In secondo luogo, una volta trovato il giusto bilanciamento dei macronutrienti, ognuno di noi deve fare i conti con alcune caratteristiche individuali.

La reattività glicemica

La caratteristica individuale principale è la reattività glicemica: c’è chi è fortunato e sopporta meglio i carboidrati, chi lo è meno e quindi dovrà essere molto più “disciplinato” nel seguire la Zona e dovrà anche “accontentarsi” di una percentuale di massa grassa compatibile con tale risposta glicemica che fa i “capricci”.
Altro fattore: lo stress.
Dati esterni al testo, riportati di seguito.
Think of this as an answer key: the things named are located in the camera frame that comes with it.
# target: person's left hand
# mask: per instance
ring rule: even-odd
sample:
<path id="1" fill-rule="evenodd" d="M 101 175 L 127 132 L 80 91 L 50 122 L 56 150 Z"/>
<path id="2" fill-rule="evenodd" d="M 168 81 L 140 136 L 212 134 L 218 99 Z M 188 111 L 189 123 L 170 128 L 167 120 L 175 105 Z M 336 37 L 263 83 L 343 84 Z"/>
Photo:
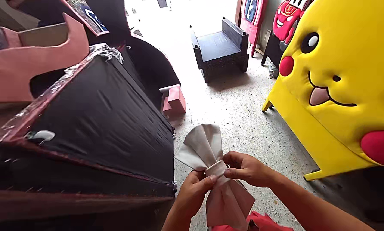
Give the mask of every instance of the person's left hand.
<path id="1" fill-rule="evenodd" d="M 198 213 L 205 199 L 205 194 L 216 183 L 216 176 L 205 177 L 204 171 L 193 170 L 188 174 L 180 187 L 173 208 L 178 215 L 190 219 Z"/>

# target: white fabric
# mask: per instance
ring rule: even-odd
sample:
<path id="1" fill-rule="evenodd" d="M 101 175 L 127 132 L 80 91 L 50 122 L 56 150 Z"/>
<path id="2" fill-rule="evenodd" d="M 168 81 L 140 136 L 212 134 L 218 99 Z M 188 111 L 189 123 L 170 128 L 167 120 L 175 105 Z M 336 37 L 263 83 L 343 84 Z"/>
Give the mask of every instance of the white fabric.
<path id="1" fill-rule="evenodd" d="M 196 126 L 185 137 L 175 159 L 195 169 L 216 175 L 218 180 L 206 200 L 206 225 L 230 225 L 246 231 L 248 216 L 255 199 L 238 180 L 227 179 L 227 166 L 222 161 L 220 128 L 215 124 Z"/>

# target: fingernail
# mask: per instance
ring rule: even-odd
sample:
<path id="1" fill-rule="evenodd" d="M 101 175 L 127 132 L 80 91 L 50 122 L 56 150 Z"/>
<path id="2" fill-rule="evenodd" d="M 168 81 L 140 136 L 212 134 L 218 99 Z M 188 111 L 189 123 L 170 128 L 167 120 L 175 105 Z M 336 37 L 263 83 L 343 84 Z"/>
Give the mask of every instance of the fingernail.
<path id="1" fill-rule="evenodd" d="M 216 183 L 216 181 L 217 181 L 217 176 L 212 175 L 212 176 L 210 176 L 209 178 L 210 178 L 210 180 L 212 181 L 212 183 Z"/>

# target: hand
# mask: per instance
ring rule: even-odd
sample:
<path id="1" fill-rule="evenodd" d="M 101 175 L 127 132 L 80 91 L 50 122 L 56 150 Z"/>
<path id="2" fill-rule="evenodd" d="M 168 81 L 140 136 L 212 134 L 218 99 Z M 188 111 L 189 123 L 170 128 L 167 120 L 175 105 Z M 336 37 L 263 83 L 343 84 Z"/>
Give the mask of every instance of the hand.
<path id="1" fill-rule="evenodd" d="M 279 177 L 277 171 L 264 165 L 253 156 L 230 151 L 223 156 L 223 162 L 230 168 L 225 170 L 225 177 L 241 179 L 257 187 L 271 187 Z"/>
<path id="2" fill-rule="evenodd" d="M 193 170 L 188 174 L 180 187 L 178 197 L 176 198 L 173 208 L 184 218 L 192 218 L 198 213 L 205 199 L 205 194 L 216 183 L 216 176 L 208 176 L 205 178 L 204 171 Z"/>

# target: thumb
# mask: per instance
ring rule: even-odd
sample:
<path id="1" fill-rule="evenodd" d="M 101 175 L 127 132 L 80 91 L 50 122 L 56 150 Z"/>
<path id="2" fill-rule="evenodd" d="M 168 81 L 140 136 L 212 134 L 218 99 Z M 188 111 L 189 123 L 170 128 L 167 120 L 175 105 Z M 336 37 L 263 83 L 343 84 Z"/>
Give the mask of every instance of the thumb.
<path id="1" fill-rule="evenodd" d="M 225 170 L 225 177 L 230 179 L 245 180 L 247 178 L 246 169 L 228 168 Z"/>
<path id="2" fill-rule="evenodd" d="M 197 182 L 196 186 L 199 192 L 207 192 L 208 190 L 210 190 L 211 187 L 215 185 L 216 181 L 217 181 L 217 176 L 212 175 Z"/>
Le persone che reagiscono male allo stress, sono quei soggetti che veramente ingrassano a causa del cortisolo prodotto in momenti particolare “pressione” mentale o fisica, pur seguendo un regime alimentare corretto. Il cortisolo è legato all’Insulina ed è così che succede il guaio sulla massa grassa che tenderà ad aumentare. Lo stesso discorso vale anche per chi dorme poche ore.
A questo proposito vi segnalo questo bellissimo articolo, tradotto da materiale originale del dr. Sears.

Altri fattori

Un altro fattore è dato dalle condizioni di vita: se una persona conduce una vita complessa in quanto a orari, occasioni sociali, situazioni familiari etc., non può aspettarsi di ottenere gli stessi risultati di chi ha la fortuna di avere una vita regolare, ma certamente sarà grato alla Zona perché da essa trarrà l’energia e la lucidità per affrontare situazioni così complicate.
Poi c’è “madre natura”: non sempre possiamo diventare ciò che vorremmo. La genetica e la struttura anatomica hanno la loro importanza, per questo è fondamentale saper riconoscere ed accettare i propri limiti senza porsi mete irrealizzabili che ci lascerebbero pieni di insoddisfazione.
Infine vi è ovviamente da considerare se un soggetto fa o meno attività fisica. Ma su questo argomento specifico ritornerò in futuro con alcune nuove notizie.

Concludendo

Da tutto quanto detto, credo sia chiaro che stabilire la massa grassa ideale di una persona sia un lavoro che richiede molte valutazioni e anche un continuo interscambio con il professionista: occorre comprendere insieme qual è la strada (e quindi la meta) più giusta non solo per ottenere il risultato, ma per mantenerlo in maniera definitiva!
La domanda da farti prima di affidarti a banali formule su Internet è: quali dei fattori elencati pensi siano più influenti nel tuo caso?